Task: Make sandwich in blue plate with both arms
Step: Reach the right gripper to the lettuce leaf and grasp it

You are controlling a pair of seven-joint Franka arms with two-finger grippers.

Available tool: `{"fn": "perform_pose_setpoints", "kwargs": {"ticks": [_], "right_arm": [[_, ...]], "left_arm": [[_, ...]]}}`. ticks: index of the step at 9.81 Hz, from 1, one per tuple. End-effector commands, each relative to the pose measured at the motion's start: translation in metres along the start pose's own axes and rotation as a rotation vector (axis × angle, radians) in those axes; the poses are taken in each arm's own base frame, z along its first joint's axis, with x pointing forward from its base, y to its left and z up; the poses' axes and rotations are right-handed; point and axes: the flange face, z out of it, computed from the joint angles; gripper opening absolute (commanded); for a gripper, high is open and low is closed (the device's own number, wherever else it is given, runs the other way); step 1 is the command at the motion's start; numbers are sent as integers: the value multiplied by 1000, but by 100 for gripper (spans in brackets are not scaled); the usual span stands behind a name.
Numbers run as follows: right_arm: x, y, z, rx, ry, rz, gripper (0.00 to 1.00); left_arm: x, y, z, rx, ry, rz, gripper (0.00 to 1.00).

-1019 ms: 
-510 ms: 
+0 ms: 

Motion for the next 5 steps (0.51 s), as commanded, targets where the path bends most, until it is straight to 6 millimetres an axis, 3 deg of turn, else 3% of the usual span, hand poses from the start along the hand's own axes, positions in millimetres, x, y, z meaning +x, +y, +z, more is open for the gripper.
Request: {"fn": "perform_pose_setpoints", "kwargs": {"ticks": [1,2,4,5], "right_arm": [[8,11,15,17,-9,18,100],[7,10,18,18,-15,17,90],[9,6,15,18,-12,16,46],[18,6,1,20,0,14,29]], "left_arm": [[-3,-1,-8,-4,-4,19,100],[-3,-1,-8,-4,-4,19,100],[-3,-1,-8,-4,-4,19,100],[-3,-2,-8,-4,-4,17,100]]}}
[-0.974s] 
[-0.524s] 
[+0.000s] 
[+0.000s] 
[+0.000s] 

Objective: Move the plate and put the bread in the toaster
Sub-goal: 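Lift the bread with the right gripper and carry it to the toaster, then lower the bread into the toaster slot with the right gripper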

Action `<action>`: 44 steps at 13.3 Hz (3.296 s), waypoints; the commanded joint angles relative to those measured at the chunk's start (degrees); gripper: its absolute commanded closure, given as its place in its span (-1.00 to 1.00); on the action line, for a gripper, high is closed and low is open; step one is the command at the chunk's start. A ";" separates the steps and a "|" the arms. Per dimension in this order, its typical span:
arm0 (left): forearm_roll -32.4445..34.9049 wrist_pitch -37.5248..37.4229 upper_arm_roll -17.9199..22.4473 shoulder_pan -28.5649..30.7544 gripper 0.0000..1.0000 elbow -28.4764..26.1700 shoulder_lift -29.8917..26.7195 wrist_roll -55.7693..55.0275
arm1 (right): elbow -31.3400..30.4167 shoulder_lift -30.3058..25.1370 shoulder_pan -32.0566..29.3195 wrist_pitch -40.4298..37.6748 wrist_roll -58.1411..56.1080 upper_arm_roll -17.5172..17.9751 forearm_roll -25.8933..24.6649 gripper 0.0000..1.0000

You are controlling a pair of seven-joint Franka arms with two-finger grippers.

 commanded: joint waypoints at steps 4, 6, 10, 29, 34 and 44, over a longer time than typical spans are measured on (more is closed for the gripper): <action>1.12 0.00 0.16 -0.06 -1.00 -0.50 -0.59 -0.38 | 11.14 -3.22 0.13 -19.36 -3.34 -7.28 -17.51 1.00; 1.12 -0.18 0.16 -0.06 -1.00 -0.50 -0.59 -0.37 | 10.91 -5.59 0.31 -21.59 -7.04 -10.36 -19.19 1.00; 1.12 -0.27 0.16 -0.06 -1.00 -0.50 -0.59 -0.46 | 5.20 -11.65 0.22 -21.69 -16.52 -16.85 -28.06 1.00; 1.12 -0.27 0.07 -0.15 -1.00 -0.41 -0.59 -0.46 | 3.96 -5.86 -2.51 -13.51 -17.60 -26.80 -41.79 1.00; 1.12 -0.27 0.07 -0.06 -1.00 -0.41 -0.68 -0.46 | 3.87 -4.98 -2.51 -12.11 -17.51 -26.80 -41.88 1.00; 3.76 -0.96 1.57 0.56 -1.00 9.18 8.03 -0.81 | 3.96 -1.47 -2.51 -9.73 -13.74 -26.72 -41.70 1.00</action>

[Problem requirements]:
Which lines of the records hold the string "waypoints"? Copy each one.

[Exercise output]:
Action `<action>`: 44 steps at 13.3 Hz (3.296 s), waypoints; the commanded joint angles relative to those measured at the chunk's start (degrees); gripper: its absolute commanded closure, given as its place in its span (-1.00 to 1.00); on the action line, for a gripper, high is closed and low is open; step one is the command at the chunk's start. A ";" separates the steps and a "|" the arms. Per dimension in this order, its typical span:
 commanded: joint waypoints at steps 4, 6, 10, 29, 34 and 44, over a longer time than typical spans are measured on (more is closed for the gripper): <action>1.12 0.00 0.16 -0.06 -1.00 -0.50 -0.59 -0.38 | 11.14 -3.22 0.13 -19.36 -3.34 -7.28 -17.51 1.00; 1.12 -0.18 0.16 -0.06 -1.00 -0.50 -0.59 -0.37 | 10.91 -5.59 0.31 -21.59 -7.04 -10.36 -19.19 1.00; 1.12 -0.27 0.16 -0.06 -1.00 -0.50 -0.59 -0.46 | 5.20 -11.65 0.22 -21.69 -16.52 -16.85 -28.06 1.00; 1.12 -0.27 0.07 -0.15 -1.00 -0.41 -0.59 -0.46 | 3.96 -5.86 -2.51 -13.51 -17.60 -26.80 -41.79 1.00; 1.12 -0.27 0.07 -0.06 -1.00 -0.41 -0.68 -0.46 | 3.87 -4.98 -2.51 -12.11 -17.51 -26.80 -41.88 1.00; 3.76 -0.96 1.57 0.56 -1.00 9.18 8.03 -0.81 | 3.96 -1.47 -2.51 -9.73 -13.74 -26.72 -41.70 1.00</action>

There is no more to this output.